WORK REQUIRED: Show only those lines of the entries where the string "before" is found.

[Start of section]

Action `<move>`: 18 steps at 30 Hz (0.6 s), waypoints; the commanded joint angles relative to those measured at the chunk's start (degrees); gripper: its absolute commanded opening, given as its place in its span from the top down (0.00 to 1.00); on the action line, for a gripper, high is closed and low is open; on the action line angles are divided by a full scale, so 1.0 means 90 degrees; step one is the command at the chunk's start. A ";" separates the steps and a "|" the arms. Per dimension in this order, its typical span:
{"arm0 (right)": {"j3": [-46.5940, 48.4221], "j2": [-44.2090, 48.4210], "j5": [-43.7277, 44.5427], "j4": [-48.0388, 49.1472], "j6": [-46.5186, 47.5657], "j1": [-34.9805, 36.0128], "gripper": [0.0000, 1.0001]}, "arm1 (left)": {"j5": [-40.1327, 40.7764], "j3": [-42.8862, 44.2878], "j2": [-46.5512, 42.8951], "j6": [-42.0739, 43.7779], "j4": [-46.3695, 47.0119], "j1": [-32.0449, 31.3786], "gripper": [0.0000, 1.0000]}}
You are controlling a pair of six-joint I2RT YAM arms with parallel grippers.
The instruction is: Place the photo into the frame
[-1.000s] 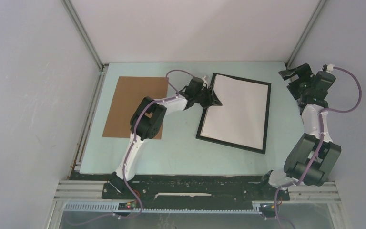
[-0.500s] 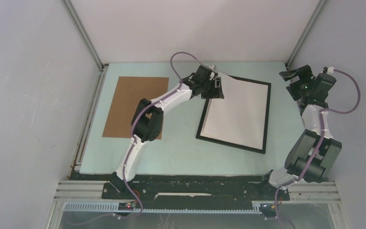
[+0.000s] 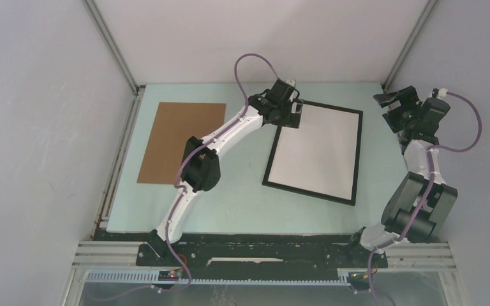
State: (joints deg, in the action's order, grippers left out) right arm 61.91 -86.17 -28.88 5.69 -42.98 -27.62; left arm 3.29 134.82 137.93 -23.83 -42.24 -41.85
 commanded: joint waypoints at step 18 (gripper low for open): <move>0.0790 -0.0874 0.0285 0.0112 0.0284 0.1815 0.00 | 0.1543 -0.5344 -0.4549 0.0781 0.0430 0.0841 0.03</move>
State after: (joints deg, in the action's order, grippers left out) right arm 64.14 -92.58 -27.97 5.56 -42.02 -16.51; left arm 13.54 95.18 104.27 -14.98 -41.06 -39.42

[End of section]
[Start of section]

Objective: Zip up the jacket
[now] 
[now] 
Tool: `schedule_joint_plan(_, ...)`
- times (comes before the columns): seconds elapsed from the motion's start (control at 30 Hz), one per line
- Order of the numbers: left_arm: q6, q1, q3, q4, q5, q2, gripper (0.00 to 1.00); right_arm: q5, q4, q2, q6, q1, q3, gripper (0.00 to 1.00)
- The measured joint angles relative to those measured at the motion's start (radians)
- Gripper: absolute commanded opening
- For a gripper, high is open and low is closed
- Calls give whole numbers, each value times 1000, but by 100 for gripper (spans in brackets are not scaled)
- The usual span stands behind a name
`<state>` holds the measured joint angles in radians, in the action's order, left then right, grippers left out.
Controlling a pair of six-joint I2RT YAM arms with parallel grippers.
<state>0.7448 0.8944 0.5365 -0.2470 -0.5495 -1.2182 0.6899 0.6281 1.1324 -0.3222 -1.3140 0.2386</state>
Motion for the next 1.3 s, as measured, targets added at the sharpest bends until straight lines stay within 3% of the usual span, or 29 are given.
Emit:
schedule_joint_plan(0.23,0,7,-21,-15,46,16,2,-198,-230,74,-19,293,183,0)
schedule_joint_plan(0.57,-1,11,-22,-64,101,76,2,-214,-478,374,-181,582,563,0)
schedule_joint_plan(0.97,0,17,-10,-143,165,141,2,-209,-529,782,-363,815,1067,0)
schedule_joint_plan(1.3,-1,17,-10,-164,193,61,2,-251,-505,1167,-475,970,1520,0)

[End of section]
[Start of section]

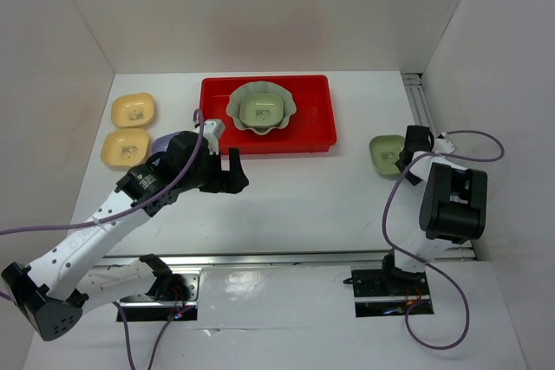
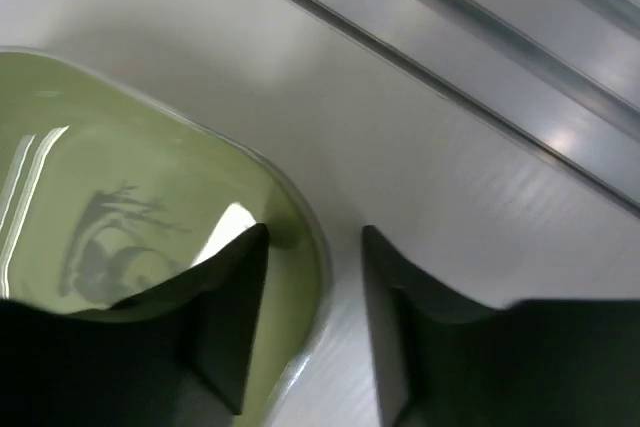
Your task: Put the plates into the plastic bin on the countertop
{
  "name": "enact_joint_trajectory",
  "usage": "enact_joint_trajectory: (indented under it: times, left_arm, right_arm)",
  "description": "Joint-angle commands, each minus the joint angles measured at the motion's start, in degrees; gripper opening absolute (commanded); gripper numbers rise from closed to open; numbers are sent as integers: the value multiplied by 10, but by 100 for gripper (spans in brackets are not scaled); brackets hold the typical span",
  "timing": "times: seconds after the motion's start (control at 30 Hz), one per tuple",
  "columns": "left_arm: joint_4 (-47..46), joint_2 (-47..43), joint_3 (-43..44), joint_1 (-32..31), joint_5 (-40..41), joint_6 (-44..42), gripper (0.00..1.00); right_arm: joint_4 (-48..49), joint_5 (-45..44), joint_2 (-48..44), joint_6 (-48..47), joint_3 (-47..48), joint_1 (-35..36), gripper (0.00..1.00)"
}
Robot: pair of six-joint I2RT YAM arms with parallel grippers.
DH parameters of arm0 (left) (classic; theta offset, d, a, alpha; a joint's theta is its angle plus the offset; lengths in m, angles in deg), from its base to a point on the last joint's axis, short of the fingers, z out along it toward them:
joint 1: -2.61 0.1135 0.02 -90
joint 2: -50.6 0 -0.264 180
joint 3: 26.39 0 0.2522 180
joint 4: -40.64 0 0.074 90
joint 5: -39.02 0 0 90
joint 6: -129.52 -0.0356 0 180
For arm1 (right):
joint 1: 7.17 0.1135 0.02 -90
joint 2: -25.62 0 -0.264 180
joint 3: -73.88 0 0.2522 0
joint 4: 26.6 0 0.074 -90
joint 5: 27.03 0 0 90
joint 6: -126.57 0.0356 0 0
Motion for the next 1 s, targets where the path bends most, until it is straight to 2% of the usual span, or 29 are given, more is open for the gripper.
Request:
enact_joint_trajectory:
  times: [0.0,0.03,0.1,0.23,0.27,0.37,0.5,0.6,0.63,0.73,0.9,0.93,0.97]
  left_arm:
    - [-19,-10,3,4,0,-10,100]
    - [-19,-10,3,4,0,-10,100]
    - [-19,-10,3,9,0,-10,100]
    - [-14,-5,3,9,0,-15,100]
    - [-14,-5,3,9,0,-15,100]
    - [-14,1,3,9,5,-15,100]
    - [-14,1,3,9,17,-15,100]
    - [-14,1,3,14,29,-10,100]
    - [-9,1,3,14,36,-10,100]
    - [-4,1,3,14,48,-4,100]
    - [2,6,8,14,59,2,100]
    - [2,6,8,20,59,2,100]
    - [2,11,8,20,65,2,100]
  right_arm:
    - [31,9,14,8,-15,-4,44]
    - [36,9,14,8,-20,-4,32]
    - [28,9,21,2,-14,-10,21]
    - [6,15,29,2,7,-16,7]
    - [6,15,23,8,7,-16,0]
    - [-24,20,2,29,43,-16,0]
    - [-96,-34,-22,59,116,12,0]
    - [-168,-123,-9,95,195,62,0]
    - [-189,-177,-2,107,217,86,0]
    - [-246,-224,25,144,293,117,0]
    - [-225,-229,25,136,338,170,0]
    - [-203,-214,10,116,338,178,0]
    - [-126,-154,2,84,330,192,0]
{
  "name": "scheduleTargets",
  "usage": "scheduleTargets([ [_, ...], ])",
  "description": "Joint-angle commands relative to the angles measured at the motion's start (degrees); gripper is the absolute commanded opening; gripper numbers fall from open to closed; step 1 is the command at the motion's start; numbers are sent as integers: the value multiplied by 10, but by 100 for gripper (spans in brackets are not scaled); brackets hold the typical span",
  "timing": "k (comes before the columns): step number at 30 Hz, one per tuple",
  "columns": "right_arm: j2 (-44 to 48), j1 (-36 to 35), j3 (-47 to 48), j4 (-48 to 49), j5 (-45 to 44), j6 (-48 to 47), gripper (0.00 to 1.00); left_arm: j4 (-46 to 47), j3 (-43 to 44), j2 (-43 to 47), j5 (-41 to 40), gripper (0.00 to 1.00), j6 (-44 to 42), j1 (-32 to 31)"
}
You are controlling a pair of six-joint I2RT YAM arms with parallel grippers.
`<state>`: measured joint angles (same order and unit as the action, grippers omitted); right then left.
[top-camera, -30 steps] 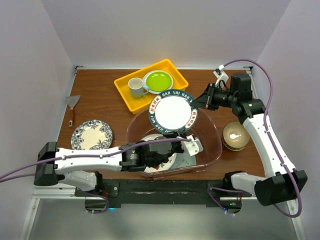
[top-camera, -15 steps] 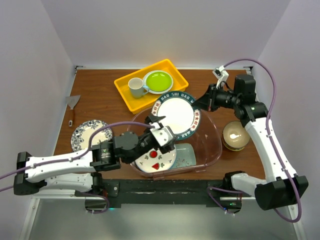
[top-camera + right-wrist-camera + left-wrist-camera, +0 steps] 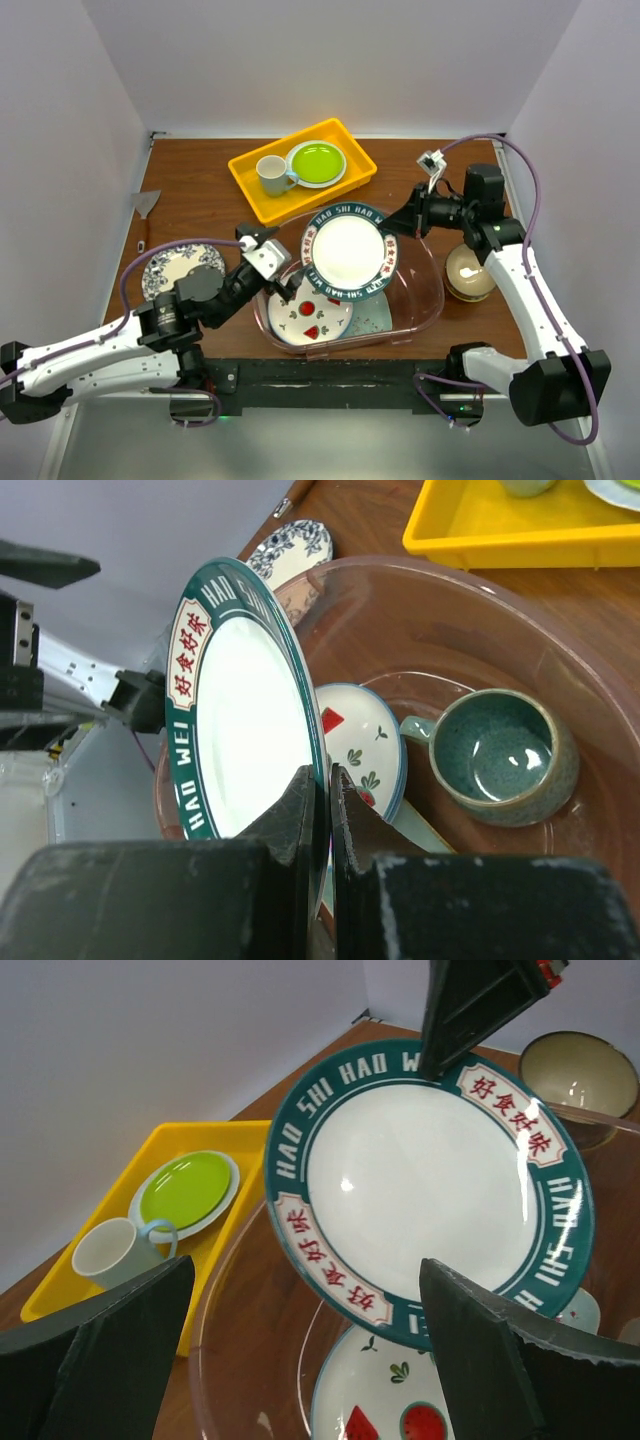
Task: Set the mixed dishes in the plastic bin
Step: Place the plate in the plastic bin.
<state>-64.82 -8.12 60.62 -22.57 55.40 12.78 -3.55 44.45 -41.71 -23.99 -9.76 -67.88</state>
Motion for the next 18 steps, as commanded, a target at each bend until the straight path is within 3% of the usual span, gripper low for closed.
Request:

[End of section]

EXERCISE RESULT:
- times (comes before the columns): seconds elapsed from the motion's start (control at 30 Hz), one per line
  "timing": "k (comes before the columns): step number at 30 Hz, one per tuple",

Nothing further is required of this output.